* [EXERCISE AIM] In the material below, find each line with the string "outlines" and copy it.

========================================================================

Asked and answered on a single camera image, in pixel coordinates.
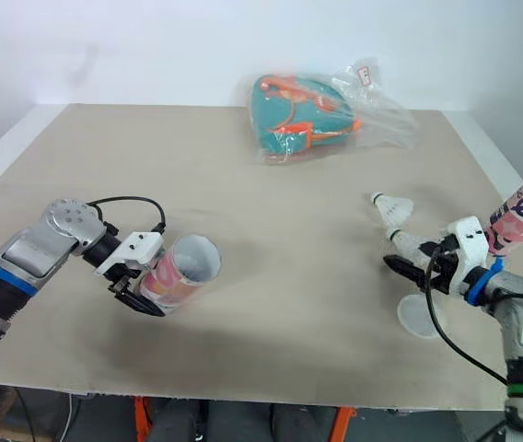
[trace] floor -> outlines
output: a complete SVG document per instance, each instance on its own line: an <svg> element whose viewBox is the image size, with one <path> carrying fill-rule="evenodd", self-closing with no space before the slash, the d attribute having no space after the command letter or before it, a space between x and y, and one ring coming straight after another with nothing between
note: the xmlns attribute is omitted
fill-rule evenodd
<svg viewBox="0 0 523 442"><path fill-rule="evenodd" d="M56 436L63 431L68 411L68 396L47 390L22 389L22 395L36 432ZM230 401L215 402L215 419L228 432L235 427L235 434L227 433L227 442L265 442L264 435L269 415L269 404ZM332 407L310 407L319 424L321 440L327 442ZM134 431L134 402L132 398L118 396L74 397L73 416L67 442L108 440L129 442L136 440ZM398 413L387 410L359 409L348 429L346 442L473 442L476 437L502 419L496 412L438 411ZM7 417L15 425L25 425L24 413L16 404Z"/></svg>

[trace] plastic bag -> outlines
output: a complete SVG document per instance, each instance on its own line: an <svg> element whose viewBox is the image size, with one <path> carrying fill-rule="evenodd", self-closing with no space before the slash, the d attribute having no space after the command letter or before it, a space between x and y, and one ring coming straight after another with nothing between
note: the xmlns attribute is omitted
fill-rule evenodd
<svg viewBox="0 0 523 442"><path fill-rule="evenodd" d="M378 66L365 59L334 76L261 76L250 94L250 118L269 163L322 157L341 146L396 145L417 140L412 115L378 86Z"/></svg>

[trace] badminton shuttlecock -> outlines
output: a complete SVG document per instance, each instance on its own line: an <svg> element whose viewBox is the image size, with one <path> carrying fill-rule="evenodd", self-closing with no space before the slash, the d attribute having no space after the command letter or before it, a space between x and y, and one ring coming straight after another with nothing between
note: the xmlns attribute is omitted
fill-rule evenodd
<svg viewBox="0 0 523 442"><path fill-rule="evenodd" d="M370 196L370 201L378 208L382 221L387 227L399 227L413 213L414 204L408 198L397 198L375 192Z"/></svg>

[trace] beige board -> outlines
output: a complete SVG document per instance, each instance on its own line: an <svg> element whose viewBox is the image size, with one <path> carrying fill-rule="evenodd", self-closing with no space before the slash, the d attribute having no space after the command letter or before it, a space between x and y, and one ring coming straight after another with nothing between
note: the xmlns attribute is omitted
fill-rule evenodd
<svg viewBox="0 0 523 442"><path fill-rule="evenodd" d="M209 236L219 277L160 319L116 301L71 257L0 343L0 383L104 393L500 409L504 388L439 340L398 323L415 287L389 271L374 191L410 197L407 229L436 235L500 199L436 111L422 139L287 166L255 161L243 109L68 107L0 179L0 244L58 197L136 194L160 201L171 244ZM121 235L157 221L140 203L104 206ZM507 262L523 275L523 247ZM505 373L497 323L440 297L448 333Z"/></svg>

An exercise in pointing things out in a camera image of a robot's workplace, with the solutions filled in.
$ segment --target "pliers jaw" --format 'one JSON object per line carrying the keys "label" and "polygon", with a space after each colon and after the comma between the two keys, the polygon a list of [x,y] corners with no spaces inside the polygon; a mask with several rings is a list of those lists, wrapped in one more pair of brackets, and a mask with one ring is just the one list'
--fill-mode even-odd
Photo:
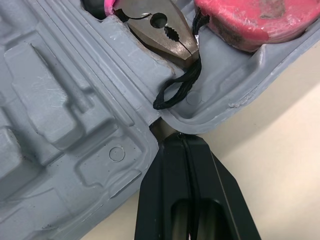
{"label": "pliers jaw", "polygon": [[199,58],[188,23],[171,0],[117,0],[114,13],[151,51],[182,68]]}

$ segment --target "gray plastic tray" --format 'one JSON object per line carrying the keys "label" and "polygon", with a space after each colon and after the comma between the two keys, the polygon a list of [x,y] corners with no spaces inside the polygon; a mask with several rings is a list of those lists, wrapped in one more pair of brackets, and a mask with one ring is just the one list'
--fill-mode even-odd
{"label": "gray plastic tray", "polygon": [[[193,2],[177,4],[191,23]],[[253,55],[202,29],[199,80],[156,111],[160,85],[183,72],[115,16],[98,21],[80,0],[0,0],[0,240],[80,239],[139,189],[158,151],[150,124],[213,129],[316,43],[319,28]]]}

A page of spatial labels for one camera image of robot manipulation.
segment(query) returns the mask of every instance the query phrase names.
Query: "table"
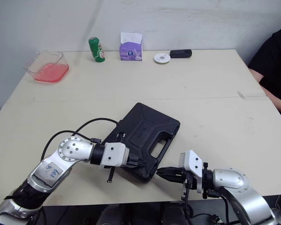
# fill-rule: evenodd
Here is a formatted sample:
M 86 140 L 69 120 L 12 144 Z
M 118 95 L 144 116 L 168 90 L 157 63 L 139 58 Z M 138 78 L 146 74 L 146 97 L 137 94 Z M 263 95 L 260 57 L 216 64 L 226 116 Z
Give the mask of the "table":
M 122 119 L 142 102 L 181 122 L 159 167 L 177 166 L 189 149 L 209 169 L 243 171 L 261 195 L 281 194 L 281 116 L 235 50 L 197 50 L 190 59 L 120 61 L 107 52 L 95 63 L 90 52 L 65 52 L 69 73 L 57 84 L 37 83 L 25 74 L 0 111 L 0 202 L 38 164 L 56 132 L 76 129 L 96 117 Z M 113 124 L 99 121 L 81 132 L 104 139 Z M 66 137 L 60 135 L 47 153 Z M 84 205 L 179 200 L 182 185 L 154 176 L 141 183 L 116 169 L 78 163 L 45 205 Z M 201 199 L 196 191 L 190 200 Z

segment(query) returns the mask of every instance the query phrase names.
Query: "green can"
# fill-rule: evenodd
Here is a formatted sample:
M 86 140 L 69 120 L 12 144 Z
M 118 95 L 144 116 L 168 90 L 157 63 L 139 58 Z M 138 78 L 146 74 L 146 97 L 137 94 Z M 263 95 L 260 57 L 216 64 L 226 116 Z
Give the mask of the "green can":
M 92 37 L 89 39 L 89 47 L 96 62 L 103 62 L 105 60 L 104 51 L 97 37 Z

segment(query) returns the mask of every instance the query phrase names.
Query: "label on robot arm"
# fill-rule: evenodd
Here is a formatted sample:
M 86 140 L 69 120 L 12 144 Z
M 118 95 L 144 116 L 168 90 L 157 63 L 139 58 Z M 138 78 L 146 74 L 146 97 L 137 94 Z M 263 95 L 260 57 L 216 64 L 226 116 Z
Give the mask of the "label on robot arm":
M 42 168 L 36 170 L 34 175 L 50 187 L 53 187 L 62 173 L 62 169 L 60 169 L 55 163 L 50 162 L 48 165 L 44 165 Z

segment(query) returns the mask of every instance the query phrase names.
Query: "person's arm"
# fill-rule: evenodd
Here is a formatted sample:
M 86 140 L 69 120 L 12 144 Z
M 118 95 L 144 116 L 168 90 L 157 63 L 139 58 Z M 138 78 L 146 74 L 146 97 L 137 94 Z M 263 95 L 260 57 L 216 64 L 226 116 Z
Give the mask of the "person's arm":
M 250 72 L 252 73 L 253 77 L 255 78 L 256 81 L 260 82 L 261 79 L 263 78 L 263 75 L 256 72 L 253 69 L 249 69 Z M 277 98 L 275 95 L 273 95 L 271 92 L 269 92 L 267 89 L 261 86 L 263 91 L 266 93 L 266 95 L 270 98 L 272 103 L 276 106 L 276 108 L 281 112 L 281 99 Z

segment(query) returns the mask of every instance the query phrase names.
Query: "black cable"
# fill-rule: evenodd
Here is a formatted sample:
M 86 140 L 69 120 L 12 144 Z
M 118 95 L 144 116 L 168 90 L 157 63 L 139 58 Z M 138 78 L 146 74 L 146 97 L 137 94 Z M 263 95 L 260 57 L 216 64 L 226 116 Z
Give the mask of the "black cable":
M 44 225 L 47 225 L 47 215 L 46 215 L 45 209 L 42 207 L 41 211 L 43 213 Z
M 188 195 L 189 195 L 189 187 L 186 187 L 185 199 L 184 199 L 184 215 L 185 215 L 185 218 L 186 218 L 186 221 L 188 222 L 188 224 L 193 225 L 192 222 L 191 222 L 190 215 L 188 213 L 188 210 L 189 210 L 188 209 Z
M 234 225 L 234 224 L 240 224 L 240 221 L 239 221 L 239 220 L 235 220 L 235 221 L 232 221 L 232 222 L 230 223 L 230 225 Z
M 84 128 L 86 125 L 88 125 L 89 123 L 92 123 L 92 122 L 95 122 L 95 121 L 98 121 L 98 120 L 105 120 L 105 121 L 109 121 L 109 122 L 113 122 L 115 123 L 118 127 L 119 127 L 119 132 L 123 131 L 122 129 L 122 126 L 116 122 L 115 120 L 112 120 L 112 119 L 109 119 L 109 118 L 95 118 L 95 119 L 92 119 L 90 121 L 87 121 L 85 124 L 81 125 L 77 130 L 76 132 L 79 132 L 82 128 Z
M 65 211 L 63 212 L 63 214 L 61 215 L 61 217 L 59 218 L 59 220 L 57 221 L 56 225 L 60 224 L 62 218 L 65 216 L 65 214 L 67 213 L 68 209 L 70 206 L 67 206 L 67 208 L 65 209 Z
M 206 216 L 210 216 L 210 217 L 212 217 L 212 215 L 211 215 L 211 214 L 208 214 L 208 213 L 200 213 L 200 214 L 194 215 L 194 216 L 193 216 L 193 217 L 191 217 L 191 218 L 195 218 L 195 217 L 202 216 L 202 215 L 206 215 Z
M 229 208 L 228 208 L 228 202 L 227 202 L 227 199 L 221 195 L 221 198 L 224 200 L 225 202 L 225 207 L 226 207 L 226 225 L 230 225 L 230 222 L 229 222 Z
M 88 137 L 86 137 L 86 136 L 84 136 L 84 135 L 82 135 L 82 134 L 80 134 L 80 133 L 78 133 L 78 132 L 76 132 L 76 131 L 72 131 L 72 130 L 62 130 L 62 131 L 59 131 L 59 132 L 57 132 L 55 135 L 53 135 L 53 136 L 50 138 L 50 140 L 48 141 L 48 143 L 46 144 L 46 146 L 45 146 L 45 148 L 44 148 L 44 150 L 43 150 L 42 156 L 41 156 L 41 161 L 44 159 L 45 154 L 46 154 L 46 151 L 47 151 L 47 148 L 49 147 L 51 141 L 52 141 L 57 135 L 60 135 L 60 134 L 62 134 L 62 133 L 73 133 L 73 134 L 76 133 L 77 135 L 79 135 L 80 137 L 83 137 L 84 139 L 86 139 L 86 140 L 88 140 L 88 141 L 91 140 L 90 138 L 88 138 Z

========================================================================

* [SOLUTION]
[trace] floor -> outlines
[trace] plastic bag -> outlines
[trace] badminton shuttlecock -> outlines
[trace] beige board -> outlines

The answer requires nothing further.